Personal information
- Full name: Sebastian Ramhorn
- Date of birth: 3 May 1996 (age 29)
- Place of birth: Sweden
- Height: 1.80 m (5 ft 11 in)
- Position: Defender

Youth career
- 2002–2008: Oxie IF
- 2009–2012: Real Malmö
- 2012–2013: Kalmar FF

Senior career*
- Years: Team / Apps / (Gls)
- 2014–2018: Kalmar FF / 12 / (0)
- 2015–2017: → Åtvidabergs FF (loan) / 26 / (2)

International career^{‡}
- 2012–2013: Sweden U17 / 26 / (0)
- 2013–2015: Sweden U19 / 13 / (0)

= Sebastian Ramhorn =

Swedish footballer

Sebastian Ramhorn (born 3 May 1996) is a Swedish former footballer who played as a defender.

==Career==
Ramhorn grew up in Malmö where he started out playing for Oxie IF before moving to Real Malmö in his early teens.
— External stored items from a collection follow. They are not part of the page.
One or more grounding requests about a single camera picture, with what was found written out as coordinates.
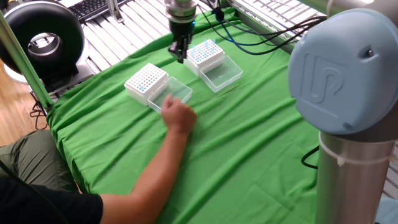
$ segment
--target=white cable
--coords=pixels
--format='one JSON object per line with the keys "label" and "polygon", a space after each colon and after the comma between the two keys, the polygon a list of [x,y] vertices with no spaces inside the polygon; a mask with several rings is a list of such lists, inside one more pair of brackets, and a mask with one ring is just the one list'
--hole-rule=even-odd
{"label": "white cable", "polygon": [[337,164],[342,167],[344,164],[349,163],[349,164],[354,164],[354,165],[361,165],[361,166],[369,166],[369,165],[374,165],[374,164],[379,164],[385,161],[390,161],[394,164],[398,164],[398,157],[391,153],[390,156],[386,156],[380,159],[373,159],[373,160],[368,160],[368,161],[358,161],[354,159],[348,159],[345,158],[341,155],[337,155],[336,153],[332,152],[329,148],[327,148],[324,143],[321,140],[321,133],[319,133],[319,143],[321,150],[323,149],[327,154],[329,154],[331,157],[334,157],[337,159]]}
{"label": "white cable", "polygon": [[328,18],[330,17],[330,11],[331,11],[331,7],[333,5],[333,1],[334,0],[329,0],[328,4],[326,6],[326,15],[328,16]]}

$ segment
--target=clear plastic box
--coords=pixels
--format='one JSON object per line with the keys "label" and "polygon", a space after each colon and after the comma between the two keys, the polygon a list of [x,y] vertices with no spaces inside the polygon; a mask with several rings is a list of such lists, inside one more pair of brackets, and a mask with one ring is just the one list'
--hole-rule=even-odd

In the summer of 2012 Sebastian and his twin brother Johan Ramhorn went to trial with Allsvenskan club Kalmar FF and both ended up being signed.

==International career==
In September 2013 Ramhorn was selected to the Sweden men's national under-17 football team that would compete in the 2013 FIFA U-17 World Cup.